TASK
Your answer must be an exact copy of the listing that follows, with all pictures omitted.

RECORDED DATA

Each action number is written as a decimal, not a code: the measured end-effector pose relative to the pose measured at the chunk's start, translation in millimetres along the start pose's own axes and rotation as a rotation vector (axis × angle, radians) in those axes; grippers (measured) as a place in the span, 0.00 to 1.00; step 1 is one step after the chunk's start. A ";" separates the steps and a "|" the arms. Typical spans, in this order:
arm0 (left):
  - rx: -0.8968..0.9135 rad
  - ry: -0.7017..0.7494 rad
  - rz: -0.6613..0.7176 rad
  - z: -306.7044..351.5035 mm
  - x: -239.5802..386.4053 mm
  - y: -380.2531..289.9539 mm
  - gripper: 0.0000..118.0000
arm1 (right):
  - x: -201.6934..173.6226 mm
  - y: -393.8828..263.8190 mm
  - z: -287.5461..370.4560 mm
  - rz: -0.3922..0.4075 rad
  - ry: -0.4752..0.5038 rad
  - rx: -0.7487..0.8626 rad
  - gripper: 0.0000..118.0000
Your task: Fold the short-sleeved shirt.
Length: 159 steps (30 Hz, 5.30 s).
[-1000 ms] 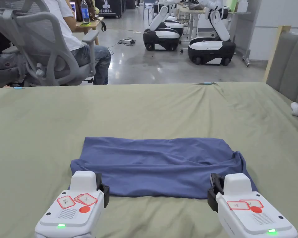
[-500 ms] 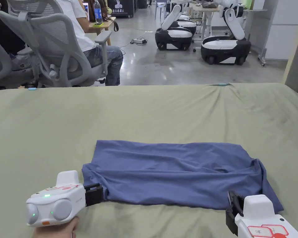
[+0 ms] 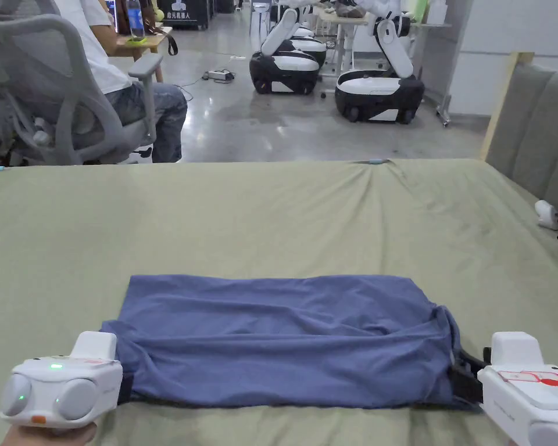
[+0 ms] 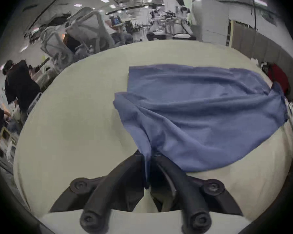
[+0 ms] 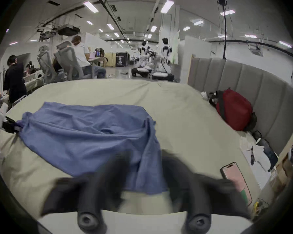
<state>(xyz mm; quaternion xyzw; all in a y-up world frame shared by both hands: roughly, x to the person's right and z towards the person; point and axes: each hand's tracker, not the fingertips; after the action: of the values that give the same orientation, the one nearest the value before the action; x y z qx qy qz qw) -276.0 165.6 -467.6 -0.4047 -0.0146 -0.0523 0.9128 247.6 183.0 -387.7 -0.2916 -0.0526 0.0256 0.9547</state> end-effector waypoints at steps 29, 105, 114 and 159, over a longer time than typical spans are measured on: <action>-0.021 -0.130 0.209 97.1 -33.1 -79.9 0.06 | 3.9 -31.7 33.7 0.034 0.170 -0.253 0.15; 0.134 -0.227 0.200 107.0 -49.4 -4.5 0.02 | 23.2 39.6 41.3 -0.053 0.258 -0.070 0.10; 0.102 -0.103 0.203 95.1 -25.9 -80.0 0.59 | -4.0 -46.3 56.0 0.048 0.161 -0.099 0.51; 0.174 -0.770 1.085 -2.5 -80.0 -128.1 0.60 | -179.6 17.5 137.6 0.088 0.080 0.297 0.00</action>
<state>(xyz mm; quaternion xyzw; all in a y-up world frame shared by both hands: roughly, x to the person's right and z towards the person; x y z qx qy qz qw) -369.3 85.0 -380.3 -0.2693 -0.1380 0.5636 0.7686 53.0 259.5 -299.4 -0.1503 0.0027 0.0633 0.9866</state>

RESPONSE BOX
Each action number is written as a decimal, not a code: the measured end-effector pose relative to the pose measured at the chunk's start, translation in millimetres along the start pose's own axes and rotation as a rotation vector (axis × angle, radians) in those axes; grippers (measured) as a place in the span, 0.00 to 1.00; step 1 is one step after the chunk's start. A ";" separates the steps and a "|" the arms. Typical spans, in this order:
arm0 (left):
  - rx: -0.8968..0.9135 rad
  - ry: -0.7017..0.7494 rad
  - rz: -0.6613..0.7176 rad
  - z: -306.7044..351.5035 mm
  - x: -239.5802..386.4053 mm
  - y: -380.2531..289.9539 mm
  - gripper: 0.0000..118.0000
arm1 (right):
  - x: -201.6934..173.6226 mm
  - y: -393.8828..263.8190 mm
  - z: -287.5461..370.4560 mm
  - rz: -0.3922..0.4075 rad
  - ry: -0.4752..0.5038 rad
  - rx: -0.7487..0.8626 rad
  - gripper: 0.0000..118.0000
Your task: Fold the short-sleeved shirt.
Length: 159 steps (30 Hz, 5.30 s).
[-1000 ms] 
[-500 ms] 
[+0 ms] 
[+0 ms] 
[+0 ms] 
<state>(xyz mm; quaternion xyzw; all in a y-up world frame shared by both hands: roughly, x to the person's right and z towards the person; point and axes: each hand's tracker, not the fingertips; after the action: of the values that give the same orientation, the one nearest the value before the action; x y z qx qy qz qw) -276.0 165.6 -467.6 -0.4047 -0.0146 -0.0523 0.9128 247.6 183.0 -387.7 -0.2916 -0.0526 0.0256 0.9547</state> end-effector waypoints at steps 29, 105, 114 and 159, over a longer time than typical spans are measured on: <action>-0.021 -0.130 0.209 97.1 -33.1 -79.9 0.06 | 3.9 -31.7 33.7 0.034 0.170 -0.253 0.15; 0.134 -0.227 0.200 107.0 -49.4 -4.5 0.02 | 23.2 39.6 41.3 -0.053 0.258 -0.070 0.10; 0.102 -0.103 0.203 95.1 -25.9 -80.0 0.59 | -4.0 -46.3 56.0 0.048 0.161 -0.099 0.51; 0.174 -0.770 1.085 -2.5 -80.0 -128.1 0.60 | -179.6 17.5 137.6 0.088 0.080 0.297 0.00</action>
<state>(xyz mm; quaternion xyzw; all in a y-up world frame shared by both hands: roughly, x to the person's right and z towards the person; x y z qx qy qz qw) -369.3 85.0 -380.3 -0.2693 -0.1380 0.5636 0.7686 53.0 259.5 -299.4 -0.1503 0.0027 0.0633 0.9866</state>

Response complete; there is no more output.